To compare the levels of inflammatory biomarkers between a population of patients with FPLD2 due to the same ‘Reunionese’ LMNA variant and a population of patients with obesity (OB group).
Adiponectin, leptin, IL-6, TNF-α and MCP-1 plasma levels were measured by enzyme-linked immuno assays for 60 subjects with FPLD2 and for 60 subjects with obesity. The populations were closely matched for age, sex, and diabetic status.
Metabolic outcomes were similar between the two populations. Adiponectinemia and leptinemia were lower in the FPLD2 group than in the OB group (p < 0.01 for both), while MCP-1 levels were higher in the FPLD2 than in the OB group (p < 0.01). Levels of other inflammatory markers were not significantly different.
Insulin-resistant patients with FPLD2 and obesity share common complications related to AT dysfunction. Inflammatory biomarker analyses demonstrated that MCP-1 levels and adiponectin levels differ between patients with FPLD2 and patients with obesity. These two AT pathologies thus appear to have different inflammatory profiles.

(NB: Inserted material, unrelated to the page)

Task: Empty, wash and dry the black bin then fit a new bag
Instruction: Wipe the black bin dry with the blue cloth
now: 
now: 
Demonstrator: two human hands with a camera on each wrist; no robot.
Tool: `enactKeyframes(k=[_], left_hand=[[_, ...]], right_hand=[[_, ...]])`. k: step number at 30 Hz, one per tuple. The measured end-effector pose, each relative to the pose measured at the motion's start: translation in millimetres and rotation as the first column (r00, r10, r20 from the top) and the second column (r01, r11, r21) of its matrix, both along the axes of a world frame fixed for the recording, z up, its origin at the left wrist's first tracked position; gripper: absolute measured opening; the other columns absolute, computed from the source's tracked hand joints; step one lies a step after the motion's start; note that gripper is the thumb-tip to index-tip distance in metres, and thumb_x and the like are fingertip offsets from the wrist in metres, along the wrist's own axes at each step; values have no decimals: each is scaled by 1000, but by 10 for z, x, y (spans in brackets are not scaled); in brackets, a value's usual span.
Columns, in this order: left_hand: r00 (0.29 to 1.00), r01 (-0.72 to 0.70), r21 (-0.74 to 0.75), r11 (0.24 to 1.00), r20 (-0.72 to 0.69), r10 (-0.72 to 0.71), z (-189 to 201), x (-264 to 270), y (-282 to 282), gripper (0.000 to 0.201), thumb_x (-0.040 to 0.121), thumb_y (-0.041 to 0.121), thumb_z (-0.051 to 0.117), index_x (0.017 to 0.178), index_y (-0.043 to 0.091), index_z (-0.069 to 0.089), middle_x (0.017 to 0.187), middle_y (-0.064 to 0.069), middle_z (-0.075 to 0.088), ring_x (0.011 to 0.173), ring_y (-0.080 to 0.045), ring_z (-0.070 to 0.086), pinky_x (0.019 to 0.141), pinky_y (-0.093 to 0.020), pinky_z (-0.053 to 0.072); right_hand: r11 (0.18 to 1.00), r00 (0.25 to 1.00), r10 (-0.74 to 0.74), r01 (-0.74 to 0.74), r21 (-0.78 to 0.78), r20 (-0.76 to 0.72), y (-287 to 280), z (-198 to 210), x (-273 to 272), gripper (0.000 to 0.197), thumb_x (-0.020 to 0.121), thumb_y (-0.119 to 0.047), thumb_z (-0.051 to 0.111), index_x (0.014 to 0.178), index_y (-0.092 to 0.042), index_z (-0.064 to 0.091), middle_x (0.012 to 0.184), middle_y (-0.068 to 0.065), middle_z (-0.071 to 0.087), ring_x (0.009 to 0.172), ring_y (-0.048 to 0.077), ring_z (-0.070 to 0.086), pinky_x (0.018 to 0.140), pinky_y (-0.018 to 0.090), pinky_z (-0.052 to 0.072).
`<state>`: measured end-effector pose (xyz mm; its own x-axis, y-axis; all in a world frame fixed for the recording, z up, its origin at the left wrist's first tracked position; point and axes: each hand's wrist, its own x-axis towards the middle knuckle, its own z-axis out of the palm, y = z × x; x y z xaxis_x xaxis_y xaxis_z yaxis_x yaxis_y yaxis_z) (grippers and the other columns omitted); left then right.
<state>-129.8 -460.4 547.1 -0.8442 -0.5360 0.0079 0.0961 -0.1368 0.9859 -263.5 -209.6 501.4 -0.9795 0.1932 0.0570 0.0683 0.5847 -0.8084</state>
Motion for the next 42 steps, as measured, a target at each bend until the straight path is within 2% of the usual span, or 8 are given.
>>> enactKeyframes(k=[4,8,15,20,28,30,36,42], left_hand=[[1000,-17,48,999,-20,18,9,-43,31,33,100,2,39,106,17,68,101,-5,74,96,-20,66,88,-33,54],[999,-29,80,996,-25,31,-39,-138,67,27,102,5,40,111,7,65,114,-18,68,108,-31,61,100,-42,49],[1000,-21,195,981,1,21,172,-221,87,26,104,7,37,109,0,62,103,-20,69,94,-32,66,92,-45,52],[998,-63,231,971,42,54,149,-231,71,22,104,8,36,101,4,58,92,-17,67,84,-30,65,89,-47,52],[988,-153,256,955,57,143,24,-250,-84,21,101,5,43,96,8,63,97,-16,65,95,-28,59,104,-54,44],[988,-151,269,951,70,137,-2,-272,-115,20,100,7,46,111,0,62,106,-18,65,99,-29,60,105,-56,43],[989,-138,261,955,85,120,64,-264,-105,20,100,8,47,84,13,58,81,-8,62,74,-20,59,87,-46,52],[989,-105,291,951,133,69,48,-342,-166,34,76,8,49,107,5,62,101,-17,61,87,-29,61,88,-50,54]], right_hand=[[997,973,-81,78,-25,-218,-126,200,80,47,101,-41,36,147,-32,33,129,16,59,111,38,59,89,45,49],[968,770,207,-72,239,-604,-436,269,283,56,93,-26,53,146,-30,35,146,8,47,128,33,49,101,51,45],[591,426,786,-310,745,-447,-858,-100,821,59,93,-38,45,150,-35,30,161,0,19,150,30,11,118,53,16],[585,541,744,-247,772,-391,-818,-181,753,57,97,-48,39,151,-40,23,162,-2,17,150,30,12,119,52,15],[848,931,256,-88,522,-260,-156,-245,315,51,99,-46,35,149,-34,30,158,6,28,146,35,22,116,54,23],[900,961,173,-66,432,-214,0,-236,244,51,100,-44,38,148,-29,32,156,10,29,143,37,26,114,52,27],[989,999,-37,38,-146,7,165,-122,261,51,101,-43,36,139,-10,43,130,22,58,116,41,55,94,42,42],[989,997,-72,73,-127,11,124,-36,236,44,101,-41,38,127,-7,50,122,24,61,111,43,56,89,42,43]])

Systemic low-grade inflammation in obesity is implicated as a primary marker of adipose tissue (AT) dysfunction (1), which then leads to adverse cardio-metabolic complications (2). In metabolically unhealthy obesity (MUO), cytokine profile changes include an increase in pro-inflammatory markers like IL-6, TNF-α, MCP-1 and high-sensitivity C-reactive protein (hs-CRP) with a concomitant decrease in anti-inflammatory markers like adiponectin (2–3). IL-6, TNF-α, MCP-1 and adiponectin are secreted by adipocytes and can be used to measure inflammation in AT (1–4), and the limited expandability of this AT is a key feature of the transition from metabolically healthy obesity to MUO. Familial Partial Lipodystrophy type 2 (FPLD2) [MIM#151,660] is a suitable alternative model to better understand the consequences of the limited expandability of AT (5). FPLD2 is a rare genetic disease caused by the ubiquitous expression of pathogenic LMNA variants in all cells (6,7). Previous conflicting studies have suggested that FPLD2 is associated with a pro-inflammatory state (8–11). In patients bearing the ‘typical’ LMNA p.(Arg482Trp/Gln) variants, hs-CRP and TNF-α plasma levels were significantly elevated compared levels BMI- and sex-matched controls (8,10). However, for other inflammatory biomarkers such as resistin, IL-6 and IL-1β, systemic levels did not differ between groups (8–9). These conflicting results might be explained, at least in part, by the small sample size of this rare disease group, or by the high heterogeneity of the control group. Interestingly, as described for obesity, adiponectinemia was lower in FPLD2 patients compared to healthy subjects (8,9,12). Both FPLD2 and obesity shared the same complications related to insulin resistance and inflammation, including diabetes, dyslipidaemia, cardiovascular disease and non-alcoholic fatty liver disease (NAFLD) (13,14). Therefore, a comparison of inflammatory biomarkers between subjects with obesity and FPLD2 is of great interest.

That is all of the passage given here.